Hier erscheinet der Praesident des hohen Gerichts mit denen Assessoribus, und redet / nach dem sie sich gesetzet / der Praesident also.


Wehrte liebe Freunde und Collegen / sie wissen sonder Zweiffel alle wohl / was der berühmte Barbirer allhier schrifftlich an uns gelangen lassen / bittende / daß wir ihm doch den maleficanten / der Morgendes Tages nach denen Venedischen Rechten justificiret werden soll / abfolgen lassen wolten / damit er seinem curieusen Gemüht ein Genügen thun / und nach dem er denselben lebendig auffgeschnitten / besehen möge / wie das Menschliche Hertz im Leibe beweget werde. Nun bedünket mich / es lasse sich nicht wohl im Gewissen verantworten / einen Menschen / ob er gleich zum Tode verdammet / so lange qvälen zu lassen. Denn wer weiß / wie er / der Barbirer / mit dem armen Sünder umgehen möchte?
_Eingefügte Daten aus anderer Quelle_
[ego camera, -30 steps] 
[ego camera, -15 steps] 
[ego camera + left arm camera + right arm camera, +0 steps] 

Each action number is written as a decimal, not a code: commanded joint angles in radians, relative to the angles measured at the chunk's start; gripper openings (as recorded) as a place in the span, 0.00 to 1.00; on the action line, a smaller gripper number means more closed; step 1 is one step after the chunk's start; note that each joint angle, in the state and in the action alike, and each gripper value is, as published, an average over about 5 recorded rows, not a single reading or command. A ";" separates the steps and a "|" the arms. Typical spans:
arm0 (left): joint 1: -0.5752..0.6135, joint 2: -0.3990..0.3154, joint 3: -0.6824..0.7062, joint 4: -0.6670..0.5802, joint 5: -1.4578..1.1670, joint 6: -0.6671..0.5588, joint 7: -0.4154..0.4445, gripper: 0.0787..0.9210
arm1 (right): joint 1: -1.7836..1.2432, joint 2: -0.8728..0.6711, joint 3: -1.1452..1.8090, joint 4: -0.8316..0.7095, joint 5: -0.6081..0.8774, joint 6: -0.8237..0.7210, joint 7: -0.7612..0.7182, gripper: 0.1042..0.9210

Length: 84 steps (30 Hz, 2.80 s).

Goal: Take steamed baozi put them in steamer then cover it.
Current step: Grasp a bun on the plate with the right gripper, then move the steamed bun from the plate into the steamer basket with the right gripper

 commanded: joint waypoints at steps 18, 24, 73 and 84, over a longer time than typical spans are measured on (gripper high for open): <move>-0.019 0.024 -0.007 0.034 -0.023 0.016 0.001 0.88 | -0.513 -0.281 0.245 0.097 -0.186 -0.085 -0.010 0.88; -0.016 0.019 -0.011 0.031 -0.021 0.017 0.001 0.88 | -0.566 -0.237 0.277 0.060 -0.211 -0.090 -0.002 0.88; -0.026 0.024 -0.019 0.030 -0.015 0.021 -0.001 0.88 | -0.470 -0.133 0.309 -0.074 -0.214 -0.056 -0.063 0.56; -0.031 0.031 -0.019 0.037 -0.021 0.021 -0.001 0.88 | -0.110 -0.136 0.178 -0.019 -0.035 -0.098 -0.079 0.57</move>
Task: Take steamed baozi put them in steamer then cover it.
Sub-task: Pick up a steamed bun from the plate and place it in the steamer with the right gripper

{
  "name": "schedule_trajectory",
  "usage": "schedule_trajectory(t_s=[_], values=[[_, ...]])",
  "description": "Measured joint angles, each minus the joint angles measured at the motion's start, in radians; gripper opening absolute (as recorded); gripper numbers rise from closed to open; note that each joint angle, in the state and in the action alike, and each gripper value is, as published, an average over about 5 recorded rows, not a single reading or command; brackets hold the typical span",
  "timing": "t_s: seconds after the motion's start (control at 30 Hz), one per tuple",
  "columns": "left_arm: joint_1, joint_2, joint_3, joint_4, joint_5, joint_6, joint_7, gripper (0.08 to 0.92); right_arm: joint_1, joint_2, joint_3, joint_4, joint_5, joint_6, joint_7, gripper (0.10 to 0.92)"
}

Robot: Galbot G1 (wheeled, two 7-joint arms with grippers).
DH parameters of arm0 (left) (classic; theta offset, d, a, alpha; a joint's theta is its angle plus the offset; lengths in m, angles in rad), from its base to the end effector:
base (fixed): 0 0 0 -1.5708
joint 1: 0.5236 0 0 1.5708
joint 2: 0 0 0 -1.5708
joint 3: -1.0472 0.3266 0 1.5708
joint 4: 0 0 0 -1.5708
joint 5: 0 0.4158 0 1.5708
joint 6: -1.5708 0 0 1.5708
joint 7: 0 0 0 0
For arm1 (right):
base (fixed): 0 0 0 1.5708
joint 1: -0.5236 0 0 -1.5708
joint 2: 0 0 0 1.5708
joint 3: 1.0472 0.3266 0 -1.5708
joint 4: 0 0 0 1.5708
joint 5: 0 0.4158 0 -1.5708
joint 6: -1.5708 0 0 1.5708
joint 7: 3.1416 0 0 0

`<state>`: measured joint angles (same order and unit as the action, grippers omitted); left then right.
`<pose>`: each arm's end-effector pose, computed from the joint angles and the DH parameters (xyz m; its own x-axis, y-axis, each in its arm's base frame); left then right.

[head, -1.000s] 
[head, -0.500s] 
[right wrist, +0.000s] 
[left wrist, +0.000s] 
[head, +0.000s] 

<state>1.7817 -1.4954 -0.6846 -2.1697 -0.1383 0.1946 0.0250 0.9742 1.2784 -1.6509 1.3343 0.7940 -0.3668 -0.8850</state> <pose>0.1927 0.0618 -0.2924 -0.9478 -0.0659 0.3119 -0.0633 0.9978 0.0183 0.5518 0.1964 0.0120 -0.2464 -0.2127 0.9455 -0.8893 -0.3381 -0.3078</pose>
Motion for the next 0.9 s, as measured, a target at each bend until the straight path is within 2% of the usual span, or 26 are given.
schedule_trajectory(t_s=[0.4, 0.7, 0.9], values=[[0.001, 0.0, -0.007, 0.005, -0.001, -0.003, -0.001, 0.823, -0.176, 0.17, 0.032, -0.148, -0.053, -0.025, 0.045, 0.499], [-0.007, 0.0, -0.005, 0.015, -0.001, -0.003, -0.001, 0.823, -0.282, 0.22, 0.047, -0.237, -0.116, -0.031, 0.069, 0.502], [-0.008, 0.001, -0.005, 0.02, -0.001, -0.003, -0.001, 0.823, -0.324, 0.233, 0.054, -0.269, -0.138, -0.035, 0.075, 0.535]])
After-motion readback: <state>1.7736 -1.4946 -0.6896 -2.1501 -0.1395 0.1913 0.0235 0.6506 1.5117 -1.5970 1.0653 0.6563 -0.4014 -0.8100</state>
Wie lange er mit dem aufschneiden / und Besichtigung des Hertzens zubringen würde? Welches denn unaussprechliche Qvaal und Marter seyn möchte. Derowegen halte ich nicht vor verantwortlich / ihme und seiner Curieusität hierinnen zu gratificiren. Doch will ich / ehe wir ihm die vertröstete Antwort ertheilen / vernehmen / was die Herren in dieser Sache gut befinden. Welches sie mir ie ehe ie besser durch einen aus ihrem Mittel eröffnen[48] werden Sie bereden sich mit einander / ich will in dessen ein wenig herumb spatziren.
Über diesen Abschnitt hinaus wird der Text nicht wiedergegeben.